Вне себя от ярости я вернулся в свой номер. Чудная итальянская ночь, серенады под окном, гондольеры, флибустьеры, итальянские дымчатые очки без стекол — мне ужасно хотелось крови и зрелищ. Очень похоже на солнечный удар. Килоджоулей эдак на триста.
У меня был номер сотового телефона Паолы Бономи. И плевать на то, что уже поздно. Жаль только, что трубку свою я расколотил. Звонить из номера я побоялся даже в таком состоянии. Эмоции — эмоциями, а дело — делом. Лучше спуститься и прогуляться до ближайшего автомата. Запихнув все материалы по «усадьбе» Давида в небольшой портфель и надев под пиджак плечевую кобуру с пистолетом, я поспешно выскочил из номера.
Молодой итальянец за стойкой портье ничего, естественно, о синьорине Моран не знал. Равно как и том, с кем, когда и куда она могла бы выйти. По-английски он говорил отвратительно и вообще вел себя как законченный кретин, усердно тыча пальцем в ячейку с ее ключами и пробуждая во мне самые кровожадные инстинкты. Чтобы не довести дело до греха, я поспешил уйти. Хотя на стойке был телефон.
Дойти я успел только до угла. На Corso Italia рядом со мной притормозил лимузин, до того двигавшийся вдоль ярко освещенной улицы тихо и неторопливо, словно крадучись. Затененное стекло опустилось, и я увидел очень знакомую физиономию. Ее владелец добродушно улыбался, приветливо глядя на меня своими глазами-буравчиками.
— Прекрасный вечер, не правда ли, месье Дюпре? Решил вот покататься… Не хотите составить старику компанию? — На этот раз дон Кольбиани вполне сносно говорил по-французски.
Я оглянулся. Сзади, метрах в пяти от его машины притормозил «Мерседес», в котором сидело четверо мужчин вполне бандитского вида. Гостеприимство, похоже, было весьма навязчивым.
— Это моя охрана, — сказал Кольбиани, заметивший мой взгляд. — С собой не беру, так они сзади ездят. Никак не могу прогнать, любят меня, как дети.

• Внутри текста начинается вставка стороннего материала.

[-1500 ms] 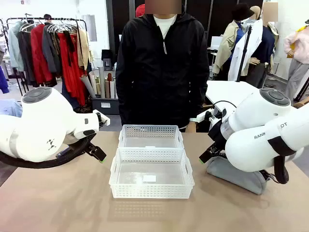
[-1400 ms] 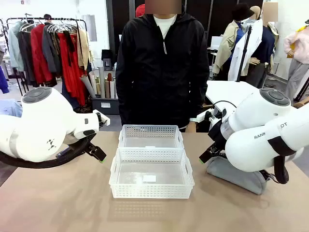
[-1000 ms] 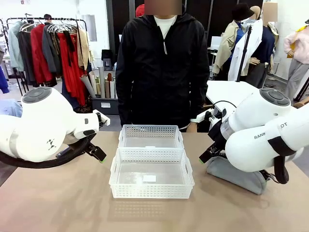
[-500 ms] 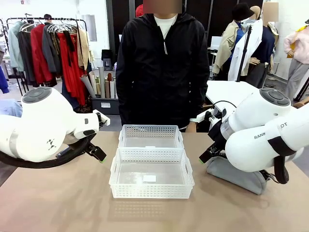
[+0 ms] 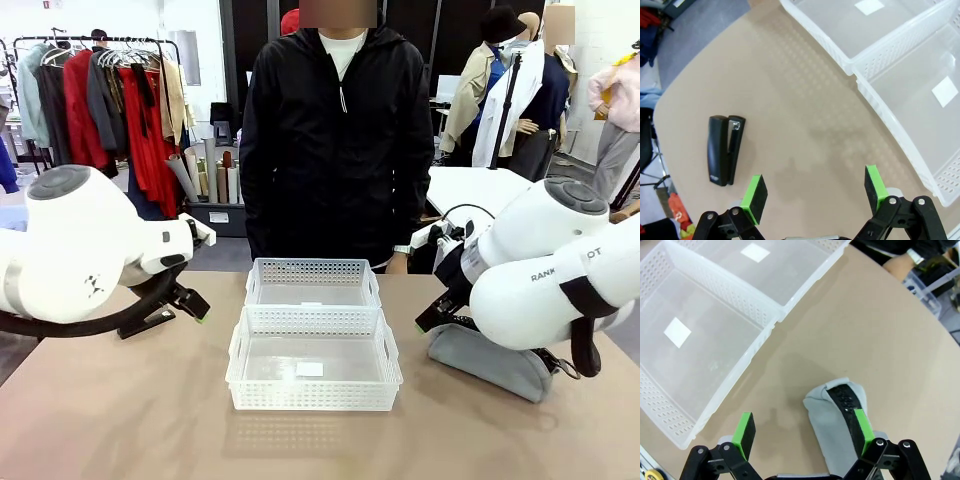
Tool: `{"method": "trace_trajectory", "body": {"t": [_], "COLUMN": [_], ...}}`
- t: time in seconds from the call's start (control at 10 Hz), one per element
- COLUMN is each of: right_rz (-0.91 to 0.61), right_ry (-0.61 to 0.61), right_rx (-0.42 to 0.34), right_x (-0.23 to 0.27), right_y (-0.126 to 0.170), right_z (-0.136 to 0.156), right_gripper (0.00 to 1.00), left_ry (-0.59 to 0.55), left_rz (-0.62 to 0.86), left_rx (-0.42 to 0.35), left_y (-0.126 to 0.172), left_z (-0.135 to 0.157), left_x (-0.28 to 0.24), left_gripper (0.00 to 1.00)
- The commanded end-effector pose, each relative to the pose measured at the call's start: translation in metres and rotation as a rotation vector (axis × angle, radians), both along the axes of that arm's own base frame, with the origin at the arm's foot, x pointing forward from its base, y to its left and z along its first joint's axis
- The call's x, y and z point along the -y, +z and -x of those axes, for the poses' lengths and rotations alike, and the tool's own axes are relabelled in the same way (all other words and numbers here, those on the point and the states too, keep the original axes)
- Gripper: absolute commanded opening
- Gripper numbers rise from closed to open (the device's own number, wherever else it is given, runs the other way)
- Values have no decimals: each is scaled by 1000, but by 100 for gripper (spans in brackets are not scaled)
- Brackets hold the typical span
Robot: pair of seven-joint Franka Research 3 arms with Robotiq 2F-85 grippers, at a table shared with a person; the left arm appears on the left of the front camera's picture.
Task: Distribute items into two baskets.
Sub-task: Pick up the Pencil pouch that the person points to.
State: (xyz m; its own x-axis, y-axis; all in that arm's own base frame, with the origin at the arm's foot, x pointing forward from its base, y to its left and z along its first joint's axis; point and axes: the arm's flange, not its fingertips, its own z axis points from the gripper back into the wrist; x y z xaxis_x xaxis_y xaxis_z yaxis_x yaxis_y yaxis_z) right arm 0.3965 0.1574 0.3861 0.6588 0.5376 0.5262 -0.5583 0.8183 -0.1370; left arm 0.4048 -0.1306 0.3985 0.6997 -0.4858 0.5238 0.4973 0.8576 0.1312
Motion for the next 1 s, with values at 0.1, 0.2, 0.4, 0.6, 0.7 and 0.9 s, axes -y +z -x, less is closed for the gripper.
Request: {"method": "trace_trajectory", "body": {"t": [0.1, 0.2, 0.4, 0.6, 0.7, 0.9], "right_rz": [-97, -120, -167, -280, -343, -420], "right_ry": [19, 6, -5, 20, 32, 51], "right_rx": [-31, -50, -84, -127, -128, -137], "right_x": [41, 58, 93, 133, 150, 180], "right_y": [45, 56, 75, 87, 92, 103], "right_z": [1, 0, -4, -9, -8, -7], "right_gripper": [100, 100, 100, 100, 100, 100], "left_ry": [40, 39, 34, 19, -6, -79], "left_rz": [51, 56, 82, 192, 266, 379], "left_rx": [-45, -78, -118, -145, -147, -142], "left_y": [49, 64, 93, 115, 121, 120], "left_z": [8, 11, 15, 13, 14, 17], "left_x": [-25, -38, -68, -108, -131, -164], "left_gripper": [100, 100, 100, 100, 100, 100]}}
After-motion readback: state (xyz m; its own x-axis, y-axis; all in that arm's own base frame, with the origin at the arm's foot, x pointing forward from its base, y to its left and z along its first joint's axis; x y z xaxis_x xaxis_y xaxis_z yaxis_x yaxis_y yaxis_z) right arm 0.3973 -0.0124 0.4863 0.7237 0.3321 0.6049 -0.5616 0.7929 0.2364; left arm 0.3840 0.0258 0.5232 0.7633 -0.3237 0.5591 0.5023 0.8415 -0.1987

Не подумайте дурного, месье Дюпре… Вы же знаете, как я дружен с вашим отцом. Просто хочу поговорить с вами по-стариковски, поучить немного. А то ведь вы, молодежь, забываете про нас, а мы еще много чего можем… Очень много. Садитесь, я один, места хватит.
В салоне кроме него действительно никого не было. Насчет «места хватит» он явно шутил, при желании мы вполне могли бы сплясать пару плясок. Решившись, я забрался в машину и сел напротив него.